First: Break up with soda
An astounding 180,000 people die each year, worldwide, due to the consumption of sugary drinks, and about 45,000 of those deaths are from heart attacks. Heart disease might set in because people who drink many soft drinks tend to gain weight, become diabetic, and suffer premature heart blockages. Soft drinks also elevate blood sugars, which coat proteins and fats, rendering them into a harmful form that damages your arteries. Harvard researchers, who have been studying more than 40,000 physicians and 88,000 nurses for more than two decades, found that women who consumed more that two servings of a sugary beverage a day were 40 percent more likely to develop heart disease than women who drank fewer. Men who drank the most sodas were 20 percent more likely to have a heart attack than those who drank the least.
Power Rx: Give up soda. If you drink several a day, be realistic. Start by swapping one for iced tea. Or water it down by mixing half a glass with seltzer. Over time, drink less and less soda until you get to zero.
Nearly everything you could possibly buy in the produce section of your grocery store is true medicine to the body. Plant foods are rich in vitamins, minerals, fiber, and special phytonutrients, all of which are good for the heart. Asparagus, bell peppers, and bok choy, for example, are rich sources of B vitamins, especially vitamin B6, which helps lower homocysteine (an amino acid linked to heart disease) and C-reactive protein (a marker of inflammation). Carrots and tomatoes (as well as the fruits oranges and bananas are rich in carotenoids including lycopene, an important antioxidant. It’s no wonder that the Harvard Nurses’ Healthy Study and Health Professionals Follow-Up Study found that people who ate 8 or more servings were 30 percent less likely to have a heart attack or stroke than people who consumed 1½ servings or fewer.
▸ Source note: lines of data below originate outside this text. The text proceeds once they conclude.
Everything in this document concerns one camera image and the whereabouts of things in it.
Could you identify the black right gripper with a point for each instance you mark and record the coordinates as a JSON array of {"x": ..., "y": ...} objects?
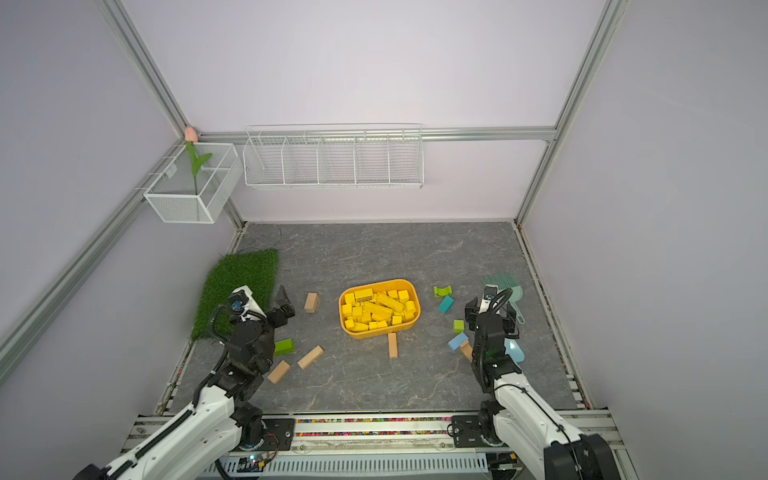
[{"x": 473, "y": 315}]

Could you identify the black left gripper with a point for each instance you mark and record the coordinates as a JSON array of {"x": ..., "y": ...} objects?
[{"x": 287, "y": 310}]

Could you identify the yellow plastic tub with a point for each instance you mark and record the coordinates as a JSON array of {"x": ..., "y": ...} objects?
[{"x": 378, "y": 309}]

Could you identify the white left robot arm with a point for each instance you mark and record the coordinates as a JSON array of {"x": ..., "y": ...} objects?
[{"x": 220, "y": 417}]

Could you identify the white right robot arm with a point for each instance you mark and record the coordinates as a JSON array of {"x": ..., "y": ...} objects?
[{"x": 516, "y": 416}]

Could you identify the light blue plastic scoop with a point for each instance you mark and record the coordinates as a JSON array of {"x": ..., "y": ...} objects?
[{"x": 514, "y": 351}]

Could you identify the natural wood arch block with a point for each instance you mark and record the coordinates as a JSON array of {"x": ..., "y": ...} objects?
[{"x": 467, "y": 350}]

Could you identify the green rectangular block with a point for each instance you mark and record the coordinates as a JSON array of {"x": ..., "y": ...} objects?
[{"x": 284, "y": 347}]

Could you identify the light blue block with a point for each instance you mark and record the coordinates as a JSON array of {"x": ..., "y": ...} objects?
[{"x": 456, "y": 342}]

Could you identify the natural wood block lower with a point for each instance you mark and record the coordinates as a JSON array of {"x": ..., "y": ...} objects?
[{"x": 279, "y": 372}]

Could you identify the natural wood long block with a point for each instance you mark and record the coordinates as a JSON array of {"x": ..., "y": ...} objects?
[{"x": 311, "y": 357}]

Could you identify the teal block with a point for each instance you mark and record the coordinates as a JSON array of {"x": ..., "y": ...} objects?
[{"x": 446, "y": 304}]

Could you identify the natural wood cube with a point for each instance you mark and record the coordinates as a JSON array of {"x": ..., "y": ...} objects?
[{"x": 311, "y": 303}]

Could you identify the green artificial grass mat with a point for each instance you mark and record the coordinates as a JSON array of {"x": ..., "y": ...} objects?
[{"x": 256, "y": 270}]

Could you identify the green arch block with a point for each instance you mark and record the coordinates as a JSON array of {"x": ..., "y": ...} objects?
[{"x": 442, "y": 292}]

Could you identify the green plastic dustpan brush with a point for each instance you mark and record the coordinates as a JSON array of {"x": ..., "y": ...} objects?
[{"x": 493, "y": 284}]

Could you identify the natural wood centre block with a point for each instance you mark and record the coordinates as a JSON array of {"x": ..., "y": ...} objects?
[{"x": 392, "y": 346}]

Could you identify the white mesh corner basket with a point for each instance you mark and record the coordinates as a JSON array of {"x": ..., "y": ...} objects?
[{"x": 171, "y": 193}]

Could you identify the pink artificial tulip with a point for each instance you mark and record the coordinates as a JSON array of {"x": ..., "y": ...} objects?
[{"x": 196, "y": 161}]

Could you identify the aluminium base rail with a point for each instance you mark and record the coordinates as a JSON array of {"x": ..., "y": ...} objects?
[{"x": 463, "y": 429}]

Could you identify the white wire shelf basket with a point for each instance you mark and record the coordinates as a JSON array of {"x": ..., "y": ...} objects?
[{"x": 383, "y": 155}]
Power Rx: Eat one more serving of fruits and vegetables than you had yesterday, and keep this up for a week. Next week, add another serving. Keep doing this until you’ve surpassed five. Ideally, keep going until you hit somewhere between eight and 12 servings.
Arugula, lettuce, beets, kale, spinach, and some other veggies are all rich sources of nitrates, a form of nitrogen they absorb from the soil. During digestion, that compound is converted into an important gas: nitric oxide, which makes arteries resist contraction, plaque, and blood coagulation, so strokes and heart attacks can’t occur. Researchers at Queen Mary University of London recently found that those who consumed a nitrate-rich meal—such as a bowl of lettuce—experienced an 11.2-mmHg drop in blood pressure within just a few hours, a reduction that lasted all day long. This important improvement in blood pressure rivals the best of powerful and widely prescribed drugs.
Power Rx: Add greens to everything (soups, sandwiches, smoothies, and whatever else you can think of), or try a glass of beet juice every day.
Spices and herbs
One of the easiest ways to protect your heart is also the tastiest. Many herbs and spices are medicine for the body. They are concentrate from plants, so they contain the same protective chemicals that plants use to ward off pests and disease. When we consume these chemicals from spices, they protect the cells in our body from disease too.
The allium in garlic has been shown to improve blood cholesterol, reduce blood pressure, and lower the risk of developing heart disease. Turmeric is rich in curcumin, which has been shown to reduce cholesterol, triglycerides, and blood sugar. Ginger is a natural anti-inflammatory herb that has been shown to thin the blood. The sweet spice cinnamon may improve blood flow and help normalize blood sugar.
Power Rx: Sprinkle apple pie spice (which contains cinnamon, along with cloves, allspice, and nutmeg) on fruit, oatmeal, and even your morning cup of joe. Add Italian seasoning mix onto salads, into soups, and onto potatoes and other side dishes.